Si à ce moment précis Madame D me demande de quoi parle le poème que je viens de massacrer, je ne saurais pas quoi lui répondre.
Je l’ai appris un vers après l’autre, dans le seul but d’être capable de la réciter de mémoire et de m’assurer la moyenne…
Surtout, je rétorquerais que « de toute façon un ce n’est pas un poème, c’est une récitation ».
« C’est la même chose, me préciserait
alors Madame D.
- Ah bon!
- Oui, c’est un poème que tu viens de réciter. »
Mais Mme D ne
me pose pas la question. Aucun maître, aucune maîtresse, ne m’a jamais posé cette question.
Pourquoi le jeudi on a « récitation » et pas « poésie »?
Pourquoi me demande-t-on d’apprendre les vers par
coeur dans le but d’être noté plutôt
que de les lire pour leur
beauté, leur signification, leur musique?
Qui a décidé, un jour, de faire d’un poème une corvée, une sentence, une humiliation?
Mes oreilles bourdonnent et mon
coeur est au galop. J’imagine Baudelaire, Ronsard, Prévert, Eluard, La Fontaine, Hugo,
Mallarmé, Valéry, se frottant les mains en ricanant à l’
idée des millions de gamins qui allaient être pris de sueurs froides,
debout près de leur table, les
mains dans le dos, en récitant leurs vers. Mais non, ce n’est pas ça, un poète.
Un poète est amoureux et n'a pas assez des mots de tous les jours pour
dire "je t’aime".
Il est seul et a besoin d'écrire
pour aller jusqu'à demain.
Il a fait la guerre et cherche à quoi sa rime, la vie.
Il est humain et veut partager ce qu'il comprend à la vie. Retenir ce qu'il y découvre de précieux.

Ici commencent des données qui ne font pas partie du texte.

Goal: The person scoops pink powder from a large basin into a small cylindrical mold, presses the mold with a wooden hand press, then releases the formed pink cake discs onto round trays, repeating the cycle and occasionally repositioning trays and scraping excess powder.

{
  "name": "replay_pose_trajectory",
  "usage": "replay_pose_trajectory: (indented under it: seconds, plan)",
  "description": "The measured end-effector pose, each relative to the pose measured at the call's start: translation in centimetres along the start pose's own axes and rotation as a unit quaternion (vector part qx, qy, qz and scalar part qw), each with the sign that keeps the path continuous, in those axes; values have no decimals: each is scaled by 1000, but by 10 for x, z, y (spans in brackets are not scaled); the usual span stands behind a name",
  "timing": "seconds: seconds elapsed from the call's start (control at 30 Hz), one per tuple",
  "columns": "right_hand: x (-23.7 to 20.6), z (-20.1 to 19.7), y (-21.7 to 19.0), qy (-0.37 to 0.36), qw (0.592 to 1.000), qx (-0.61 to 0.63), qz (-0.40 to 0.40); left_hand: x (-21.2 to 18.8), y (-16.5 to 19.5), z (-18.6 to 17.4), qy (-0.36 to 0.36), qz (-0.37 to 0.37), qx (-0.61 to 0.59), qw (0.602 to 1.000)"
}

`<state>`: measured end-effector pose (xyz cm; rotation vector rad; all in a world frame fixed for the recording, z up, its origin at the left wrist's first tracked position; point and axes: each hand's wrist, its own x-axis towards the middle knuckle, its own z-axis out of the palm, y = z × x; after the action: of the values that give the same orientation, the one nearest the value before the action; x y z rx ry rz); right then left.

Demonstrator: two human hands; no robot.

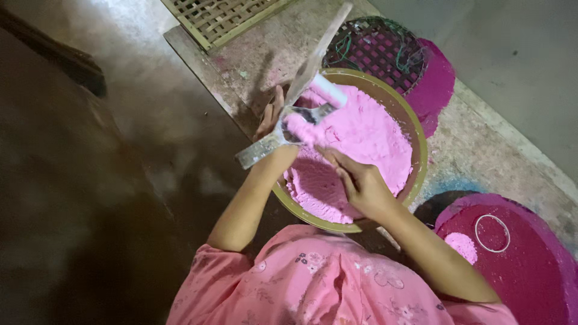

Illuminer ce qu'il y trouve d'odieux. Propager ce qu'il y voit de miraculeux. Dénoncer ce qu'il y remarque d'injuste.
Il s’efforce, par la
poésie , comme d’autres par la musique, la peinture, la sculpture ou le cinéma,
d’arrêter le cours du temps et de donner une sens à sa vie. À sa vie. Il cherche ce lien magique qui, le temps d’une lecture intérieure,
unit par la sensation deux êtres qui ne se connaissent pas, qui peuvent avoir vécu
à des époques différentes, dans des pays étrangers :
l’artiste et le spectateur. L’auteur et le lecteur. Le premier, dans la solitude de son bureau,
a écrire des
mots inspirés de ce qu’il a vécu et qui vont résonner dans
la vie du second.
Le moment est différent,le lieu n’est pas le même, mais la sensation est identique.
Ca pourrait être de la science-fiction.
C’est de l’art.
Mais ça
personne ne me le dit quand, en CM2, je me rassois à ma table sous les gloussements de certains de ma classe.